Her work with Dr. Khan on their YouTube channel, her leadership of Boukra Nour, her fundraising and communications work at Reddo Care, and her Bent Not Broken community all contribute to this larger objective. Each platform reaches different audiences, educates different stakeholders, and applies different kinds of pressure on systems that have historically overlooked rare diseases.
A MESSAGE OF HOPE: TO THOSE NEWLY DIAGNOSED
For individuals receiving a rare disease diagnosis, the initial period often brings overwhelming fear, isolation, and uncertainty. The medical system may provide limited information, support networks may be hard to find, and the future may seem impossibly dark. Lea has been there. She understands the terror of that moment and the long, difficult adjustment that follows.
When asked what message she would share with someone newly diagnosed and feeling lost or afraid, Lea’s response carries the weight of lived experience and the warmth of genuine compassion: “You can do it, and you are not alone!”
These simple words encapsulate everything Lea has built through her advocacy. The first part, “you can do it,” affirms capability and resilience even when both seem impossible. It does not promise easy days or quick solutions. It acknowledges the difficulty while insisting on the possibility of moving forward.
The second part, “you are not alone,” directly addresses the isolation that defines so many rare disease experiences. Through her work, Lea has created spaces where that isolation dissolves, where newly diagnosed individuals can find others who understand, where questions find answers and fear finds community.
THE LEGACY OF BENT NOT BROKEN
Lea Jabre’s journey from patient to advocate represents more than personal transformation. It demonstrates the power of turning individual struggle into collective strength, of using privilege and platform to amplify marginalized voices, and of building community as an act of resistance against isolation and invisibility.
Her multicultural background gave her global perspective. Her education at UCL provided professional skills and credibility. Her experience in The Gambia taught her about finding peace and purpose beyond material circumstances. Her time in London connected her to diverse communities and ways of thinking. Her Lebanese heritage grounds her in tradition and family while inspiring her to serve vulnerable populations through Boukra Nour.
All of these threads weave together in her current work, creating a tapestry of advocacy that honors where she has been while pushing toward where she wants to go.
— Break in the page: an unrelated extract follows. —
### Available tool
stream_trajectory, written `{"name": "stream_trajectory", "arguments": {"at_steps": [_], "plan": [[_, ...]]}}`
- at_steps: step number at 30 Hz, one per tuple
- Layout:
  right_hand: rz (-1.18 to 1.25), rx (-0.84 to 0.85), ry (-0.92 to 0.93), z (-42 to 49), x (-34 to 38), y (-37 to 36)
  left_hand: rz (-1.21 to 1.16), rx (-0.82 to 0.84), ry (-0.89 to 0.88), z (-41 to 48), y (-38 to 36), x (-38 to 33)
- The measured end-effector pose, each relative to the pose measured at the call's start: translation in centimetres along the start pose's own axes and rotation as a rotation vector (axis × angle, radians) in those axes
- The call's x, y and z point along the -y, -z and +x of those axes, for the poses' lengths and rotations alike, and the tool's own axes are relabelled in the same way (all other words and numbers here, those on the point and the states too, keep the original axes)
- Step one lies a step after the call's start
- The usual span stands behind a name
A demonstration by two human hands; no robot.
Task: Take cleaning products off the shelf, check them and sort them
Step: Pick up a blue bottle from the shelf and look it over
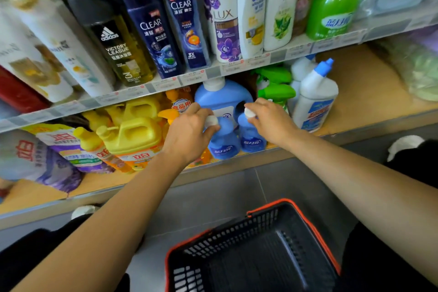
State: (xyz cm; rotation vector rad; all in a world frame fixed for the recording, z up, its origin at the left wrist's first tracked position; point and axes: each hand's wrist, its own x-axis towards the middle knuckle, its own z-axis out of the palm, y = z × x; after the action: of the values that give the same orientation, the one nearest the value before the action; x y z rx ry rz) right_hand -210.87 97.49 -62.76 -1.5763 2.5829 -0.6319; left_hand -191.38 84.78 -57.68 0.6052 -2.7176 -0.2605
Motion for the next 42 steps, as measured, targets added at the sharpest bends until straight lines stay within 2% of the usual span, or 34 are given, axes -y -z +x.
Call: {"name": "stream_trajectory", "arguments": {"at_steps": [7,10,15,18,23,29,33,39,42], "plan": [[-0.021,-0.022,0.061,-0.8,-0.4,-0.7,0.116,0.105,0.116,1.8,-4.5,0.1],[-0.008,-0.003,0.077,-0.8,-0.4,-0.9,0.135,0.116,0.058,1.7,-5.0,0.4],[-0.040,-0.004,0.053,-0.8,0.0,-1.4,0.389,0.121,-0.073,0.7,-5.3,1.1],[-0.060,-0.029,0.039,-1.1,0.1,-1.6,0.482,0.095,-0.075,1.1,-5.1,1.5],[-0.044,-0.084,-0.006,-1.0,-0.2,-1.9,0.404,0.118,-0.020,1.9,-5.1,2.0],[0.146,-0.174,-0.027,-0.9,-0.8,-2.8,0.277,0.088,-0.209,1.6,-4.5,3.3],[0.230,-0.141,-0.034,-0.7,-1.2,-2.8,0.259,0.058,-0.162,1.4,-4.9,3.1],[0.143,-0.062,-0.003,-1.3,-0.6,-2.4,0.224,0.067,-0.064,1.6,-4.8,2.6],[0.129,-0.022,-0.006,-1.8,0.0,-2.1,0.141,0.052,-0.131,0.5,-3.6,2.2]]}}
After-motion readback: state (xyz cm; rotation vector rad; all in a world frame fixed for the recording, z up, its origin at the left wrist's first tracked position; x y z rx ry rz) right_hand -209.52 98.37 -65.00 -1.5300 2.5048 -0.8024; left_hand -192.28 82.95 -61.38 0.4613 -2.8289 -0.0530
Her Franco-Lebanese identity, her UK base, and her global vision combine to create advocacy without borders, reaching across languages, cultures, and healthcare systems to connect individuals united by the experience of living with rare diseases.
As we move through 2026, the rare disease community faces persistent challenges: limited research funding, inadequate treatment options, social misconceptions, and healthcare systems not designed for complex chronic conditions. Leaders like Lea provide not just hope but practical action, not just inspiration but tangible community, not just stories but systemic change.
Her work reminds us that advocacy is not about perfection or having all the answers. It is about showing up, speaking out, building connections, and making space for others to do the same. It is about being bent by circumstances beyond our control but refusing to be broken by them.
“If you’re not dancing something is wrong,” the title of that viral film proclaimed. For those living with Stiff Person Syndrome, dancing may be literally impossible. But moving forward, creating change, building community, and refusing to disappear—these remain possible, even necessary. Lea Jabre dances in her own way, and in doing so, she creates space for others to find their rhythm too.